Case Report of Radial Nerve palsy patients treated with acupuncture and Neuromuscular Electrical Stimulation

  • 황욱 (경희대학교 강남경희한방병원 침구과) ;
  • 김정신 (경희대학교 강남경희한방병원 침구과) ;
  • 배기태 (경희대학교 강남경희한방병원 침구과) ;
  • 남상수 (경희대학교 강남경희한방병원 침구과) ;
  • 김용석 (경희대학교 강남경희한방병원 침구과)
  • Hwang, Wook (Department of Acupuncture & Moxibustion, Kangnam Kyung-Hee Korean Hospital, Kyung-Hee University) ;
  • Kim, Jeung-shin (Department of Acupuncture & Moxibustion, Kangnam Kyung-Hee Korean Hospital, Kyung-Hee University) ;
  • Bae, Ki-tae (Department of Acupuncture & Moxibustion, Kangnam Kyung-Hee Korean Hospital, Kyung-Hee University) ;
  • Nam, Sang-soo (Department of Acupuncture & Moxibustion, Kangnam Kyung-Hee Korean Hospital, Kyung-Hee University) ;
  • Kim, Yong-suk (Department of Acupuncture & Moxibustion, Kangnam Kyung-Hee Korean Hospital, Kyung-Hee University)
  • 투고 : 2004.09.08
  • 심사 : 2004.11.27
  • 발행 : 2004.12.20

초록

Objective : Radial nerve palsy is characterized by palsy or paralysis of extensors of the wrist and digits, as well as the forearm supinators. Very proximal lesions also may affect the triceps. Numbness occurs on the dorsoradial aspect of the hand and the dorsal aspect of the radial 3 and 1/2 digits. We observed 7 patients with radial nerve palsy, the results are as follows.
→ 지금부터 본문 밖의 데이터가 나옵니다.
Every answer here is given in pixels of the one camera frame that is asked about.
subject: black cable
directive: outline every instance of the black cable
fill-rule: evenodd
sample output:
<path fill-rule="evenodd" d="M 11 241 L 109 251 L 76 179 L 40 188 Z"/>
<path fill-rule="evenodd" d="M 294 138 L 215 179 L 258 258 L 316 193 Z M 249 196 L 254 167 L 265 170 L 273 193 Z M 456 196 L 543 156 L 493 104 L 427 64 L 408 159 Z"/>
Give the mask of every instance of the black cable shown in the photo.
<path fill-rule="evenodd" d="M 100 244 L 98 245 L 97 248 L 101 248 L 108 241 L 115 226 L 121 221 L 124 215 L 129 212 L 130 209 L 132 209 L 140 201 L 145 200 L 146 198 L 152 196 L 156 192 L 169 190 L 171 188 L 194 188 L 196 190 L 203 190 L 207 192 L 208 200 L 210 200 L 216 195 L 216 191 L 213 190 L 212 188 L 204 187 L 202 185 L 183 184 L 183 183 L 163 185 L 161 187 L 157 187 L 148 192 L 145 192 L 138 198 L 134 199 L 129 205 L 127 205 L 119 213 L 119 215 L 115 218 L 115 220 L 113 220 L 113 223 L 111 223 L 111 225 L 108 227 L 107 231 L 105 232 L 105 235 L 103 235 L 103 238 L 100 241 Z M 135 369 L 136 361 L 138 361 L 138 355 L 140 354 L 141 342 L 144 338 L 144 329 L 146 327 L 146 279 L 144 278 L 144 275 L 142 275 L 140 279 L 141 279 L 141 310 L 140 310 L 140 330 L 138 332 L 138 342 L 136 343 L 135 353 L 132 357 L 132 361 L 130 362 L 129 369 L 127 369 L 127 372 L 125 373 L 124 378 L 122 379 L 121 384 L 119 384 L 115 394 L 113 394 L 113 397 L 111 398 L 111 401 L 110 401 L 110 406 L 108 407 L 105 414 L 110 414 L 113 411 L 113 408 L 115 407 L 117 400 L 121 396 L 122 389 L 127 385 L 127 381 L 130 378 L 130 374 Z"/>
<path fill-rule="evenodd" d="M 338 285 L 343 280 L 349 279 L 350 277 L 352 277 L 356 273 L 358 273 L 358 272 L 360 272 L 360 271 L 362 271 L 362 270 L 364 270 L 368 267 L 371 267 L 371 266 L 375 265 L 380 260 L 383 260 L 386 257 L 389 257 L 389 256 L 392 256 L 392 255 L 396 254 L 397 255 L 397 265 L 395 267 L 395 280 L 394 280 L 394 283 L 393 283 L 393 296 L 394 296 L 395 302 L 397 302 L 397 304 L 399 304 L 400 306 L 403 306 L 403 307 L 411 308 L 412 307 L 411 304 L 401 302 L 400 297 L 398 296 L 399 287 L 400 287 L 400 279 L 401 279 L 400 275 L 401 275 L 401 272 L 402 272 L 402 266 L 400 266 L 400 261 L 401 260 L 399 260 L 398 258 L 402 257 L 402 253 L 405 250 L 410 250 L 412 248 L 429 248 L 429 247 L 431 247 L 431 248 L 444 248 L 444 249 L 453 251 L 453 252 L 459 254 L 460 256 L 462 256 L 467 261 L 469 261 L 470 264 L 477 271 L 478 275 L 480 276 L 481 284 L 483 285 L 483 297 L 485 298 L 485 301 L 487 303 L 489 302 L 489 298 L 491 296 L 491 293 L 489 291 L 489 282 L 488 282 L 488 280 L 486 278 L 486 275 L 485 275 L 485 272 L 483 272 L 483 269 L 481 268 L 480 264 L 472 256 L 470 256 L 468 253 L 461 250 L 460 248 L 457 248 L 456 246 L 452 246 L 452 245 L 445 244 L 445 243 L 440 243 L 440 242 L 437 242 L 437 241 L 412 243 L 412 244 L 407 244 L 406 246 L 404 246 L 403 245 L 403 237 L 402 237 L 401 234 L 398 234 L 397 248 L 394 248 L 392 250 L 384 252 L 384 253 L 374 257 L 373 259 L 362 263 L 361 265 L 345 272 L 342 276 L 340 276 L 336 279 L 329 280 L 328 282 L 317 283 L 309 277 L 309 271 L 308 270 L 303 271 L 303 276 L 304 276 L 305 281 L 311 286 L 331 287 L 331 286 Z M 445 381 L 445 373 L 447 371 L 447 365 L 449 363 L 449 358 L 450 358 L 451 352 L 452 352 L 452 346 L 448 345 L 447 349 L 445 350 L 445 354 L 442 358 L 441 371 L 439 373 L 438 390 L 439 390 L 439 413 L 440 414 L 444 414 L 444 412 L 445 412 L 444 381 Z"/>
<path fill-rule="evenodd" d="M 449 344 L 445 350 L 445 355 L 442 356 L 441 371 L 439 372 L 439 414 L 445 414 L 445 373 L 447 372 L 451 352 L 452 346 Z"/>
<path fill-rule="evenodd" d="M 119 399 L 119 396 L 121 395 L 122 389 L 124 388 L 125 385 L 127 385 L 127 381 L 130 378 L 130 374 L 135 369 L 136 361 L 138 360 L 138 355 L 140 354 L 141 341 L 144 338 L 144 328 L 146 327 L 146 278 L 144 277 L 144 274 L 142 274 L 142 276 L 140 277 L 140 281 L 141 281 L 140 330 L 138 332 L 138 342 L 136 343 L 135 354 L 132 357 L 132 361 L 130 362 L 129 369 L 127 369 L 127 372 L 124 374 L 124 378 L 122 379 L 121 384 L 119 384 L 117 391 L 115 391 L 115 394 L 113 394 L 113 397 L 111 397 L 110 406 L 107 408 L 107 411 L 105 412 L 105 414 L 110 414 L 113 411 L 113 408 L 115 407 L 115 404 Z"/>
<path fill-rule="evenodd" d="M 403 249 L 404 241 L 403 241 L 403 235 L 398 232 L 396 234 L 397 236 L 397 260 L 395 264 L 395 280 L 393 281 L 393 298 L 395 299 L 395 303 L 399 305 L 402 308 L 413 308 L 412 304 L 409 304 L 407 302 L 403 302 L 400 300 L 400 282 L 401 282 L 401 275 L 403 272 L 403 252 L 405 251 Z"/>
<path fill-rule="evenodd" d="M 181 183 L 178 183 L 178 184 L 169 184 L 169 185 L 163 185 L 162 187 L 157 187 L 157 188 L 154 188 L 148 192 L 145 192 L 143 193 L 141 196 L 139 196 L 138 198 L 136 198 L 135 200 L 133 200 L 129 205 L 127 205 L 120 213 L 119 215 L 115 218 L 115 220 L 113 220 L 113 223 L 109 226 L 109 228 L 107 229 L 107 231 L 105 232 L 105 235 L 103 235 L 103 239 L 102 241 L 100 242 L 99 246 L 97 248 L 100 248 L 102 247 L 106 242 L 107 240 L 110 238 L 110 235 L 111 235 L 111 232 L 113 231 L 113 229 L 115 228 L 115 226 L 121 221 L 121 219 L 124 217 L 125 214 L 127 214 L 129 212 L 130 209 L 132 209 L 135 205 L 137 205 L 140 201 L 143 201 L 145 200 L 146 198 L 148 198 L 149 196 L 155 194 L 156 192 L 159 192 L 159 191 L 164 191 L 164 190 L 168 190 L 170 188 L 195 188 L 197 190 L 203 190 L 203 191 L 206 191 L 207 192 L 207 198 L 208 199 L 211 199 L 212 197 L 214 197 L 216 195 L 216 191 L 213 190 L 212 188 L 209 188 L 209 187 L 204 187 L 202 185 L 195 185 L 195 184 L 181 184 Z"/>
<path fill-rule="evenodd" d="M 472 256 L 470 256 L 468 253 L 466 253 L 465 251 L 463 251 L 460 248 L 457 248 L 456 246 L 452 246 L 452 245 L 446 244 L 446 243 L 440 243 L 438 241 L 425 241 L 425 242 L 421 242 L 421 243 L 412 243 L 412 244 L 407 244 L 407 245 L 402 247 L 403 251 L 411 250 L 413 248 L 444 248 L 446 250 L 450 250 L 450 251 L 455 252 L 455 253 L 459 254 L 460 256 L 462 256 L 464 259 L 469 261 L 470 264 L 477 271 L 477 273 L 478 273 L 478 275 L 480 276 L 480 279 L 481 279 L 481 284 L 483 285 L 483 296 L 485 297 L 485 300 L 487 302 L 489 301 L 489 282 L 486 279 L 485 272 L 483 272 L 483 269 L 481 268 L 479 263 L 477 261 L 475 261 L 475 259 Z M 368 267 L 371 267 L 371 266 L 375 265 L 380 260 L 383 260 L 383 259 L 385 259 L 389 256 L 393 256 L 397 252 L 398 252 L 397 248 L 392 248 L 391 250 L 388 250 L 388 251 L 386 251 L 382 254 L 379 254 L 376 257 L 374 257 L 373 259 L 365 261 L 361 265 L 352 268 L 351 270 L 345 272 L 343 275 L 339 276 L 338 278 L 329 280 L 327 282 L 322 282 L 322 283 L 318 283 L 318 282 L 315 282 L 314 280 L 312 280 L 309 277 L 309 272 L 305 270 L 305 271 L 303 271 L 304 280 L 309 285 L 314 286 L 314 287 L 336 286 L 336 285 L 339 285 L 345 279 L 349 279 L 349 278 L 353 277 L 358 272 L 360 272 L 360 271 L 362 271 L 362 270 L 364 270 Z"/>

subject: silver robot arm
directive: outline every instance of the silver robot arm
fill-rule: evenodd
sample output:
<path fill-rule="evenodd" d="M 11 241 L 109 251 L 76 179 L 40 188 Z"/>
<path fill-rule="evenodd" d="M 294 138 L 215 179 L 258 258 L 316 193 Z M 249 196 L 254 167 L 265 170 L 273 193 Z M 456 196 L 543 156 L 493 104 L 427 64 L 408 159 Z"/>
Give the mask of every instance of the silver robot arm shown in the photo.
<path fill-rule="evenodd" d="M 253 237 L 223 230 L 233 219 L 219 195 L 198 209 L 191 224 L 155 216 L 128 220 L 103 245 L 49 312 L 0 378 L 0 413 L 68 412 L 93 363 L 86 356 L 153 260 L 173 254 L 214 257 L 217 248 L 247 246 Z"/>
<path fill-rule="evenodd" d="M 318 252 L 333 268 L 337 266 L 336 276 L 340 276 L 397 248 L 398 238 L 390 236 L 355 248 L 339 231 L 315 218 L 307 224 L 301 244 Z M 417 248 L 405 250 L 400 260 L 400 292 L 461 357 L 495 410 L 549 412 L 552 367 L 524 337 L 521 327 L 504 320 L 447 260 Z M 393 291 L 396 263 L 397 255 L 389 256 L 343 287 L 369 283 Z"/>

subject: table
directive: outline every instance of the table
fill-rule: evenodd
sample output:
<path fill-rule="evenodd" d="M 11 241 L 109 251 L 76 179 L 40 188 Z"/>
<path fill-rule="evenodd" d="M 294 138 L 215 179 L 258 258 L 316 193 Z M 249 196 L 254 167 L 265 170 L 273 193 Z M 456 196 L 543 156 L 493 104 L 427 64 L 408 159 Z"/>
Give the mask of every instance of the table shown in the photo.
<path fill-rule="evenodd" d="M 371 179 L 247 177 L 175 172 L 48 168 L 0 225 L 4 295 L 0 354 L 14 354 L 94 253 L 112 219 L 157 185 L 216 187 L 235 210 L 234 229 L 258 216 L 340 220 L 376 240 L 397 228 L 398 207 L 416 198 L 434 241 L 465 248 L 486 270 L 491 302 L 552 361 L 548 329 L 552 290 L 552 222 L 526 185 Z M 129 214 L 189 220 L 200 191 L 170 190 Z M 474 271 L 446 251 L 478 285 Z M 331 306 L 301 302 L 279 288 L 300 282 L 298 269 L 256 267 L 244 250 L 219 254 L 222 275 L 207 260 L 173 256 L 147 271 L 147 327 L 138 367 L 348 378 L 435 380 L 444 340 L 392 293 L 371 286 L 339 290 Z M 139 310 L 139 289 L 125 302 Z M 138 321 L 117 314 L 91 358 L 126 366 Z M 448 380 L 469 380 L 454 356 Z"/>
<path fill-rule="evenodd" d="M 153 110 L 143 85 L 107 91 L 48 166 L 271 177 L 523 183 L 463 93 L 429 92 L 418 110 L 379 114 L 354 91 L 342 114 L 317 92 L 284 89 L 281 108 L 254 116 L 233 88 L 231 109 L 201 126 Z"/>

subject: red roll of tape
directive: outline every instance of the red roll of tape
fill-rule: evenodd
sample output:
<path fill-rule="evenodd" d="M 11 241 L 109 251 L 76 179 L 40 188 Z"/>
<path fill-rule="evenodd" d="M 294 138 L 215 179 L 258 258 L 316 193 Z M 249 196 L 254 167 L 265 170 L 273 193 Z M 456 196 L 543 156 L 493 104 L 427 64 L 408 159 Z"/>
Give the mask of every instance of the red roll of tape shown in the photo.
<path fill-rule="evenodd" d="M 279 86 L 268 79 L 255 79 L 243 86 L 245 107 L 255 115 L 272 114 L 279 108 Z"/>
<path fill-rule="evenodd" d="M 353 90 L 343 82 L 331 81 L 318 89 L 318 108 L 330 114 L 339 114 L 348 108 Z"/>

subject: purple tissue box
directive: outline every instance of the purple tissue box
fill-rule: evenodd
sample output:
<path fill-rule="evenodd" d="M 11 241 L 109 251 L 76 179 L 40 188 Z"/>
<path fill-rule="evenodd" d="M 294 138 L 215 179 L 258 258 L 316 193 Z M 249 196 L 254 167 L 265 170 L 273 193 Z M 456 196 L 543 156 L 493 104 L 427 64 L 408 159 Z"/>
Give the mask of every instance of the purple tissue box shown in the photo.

Methods & Results : All patients were treated by the same method and treatment was performed by acupuncture and Neuromuscular Electrical Stimulation. the electrode were placed unilaterally on the motor points of forearm. As the result, symptoms are improved remarkably. Conclusions : Patients were treated for 5.4 weeks, 14.7 times(average). The grade was that 6 cases were good and 1 case was excellent.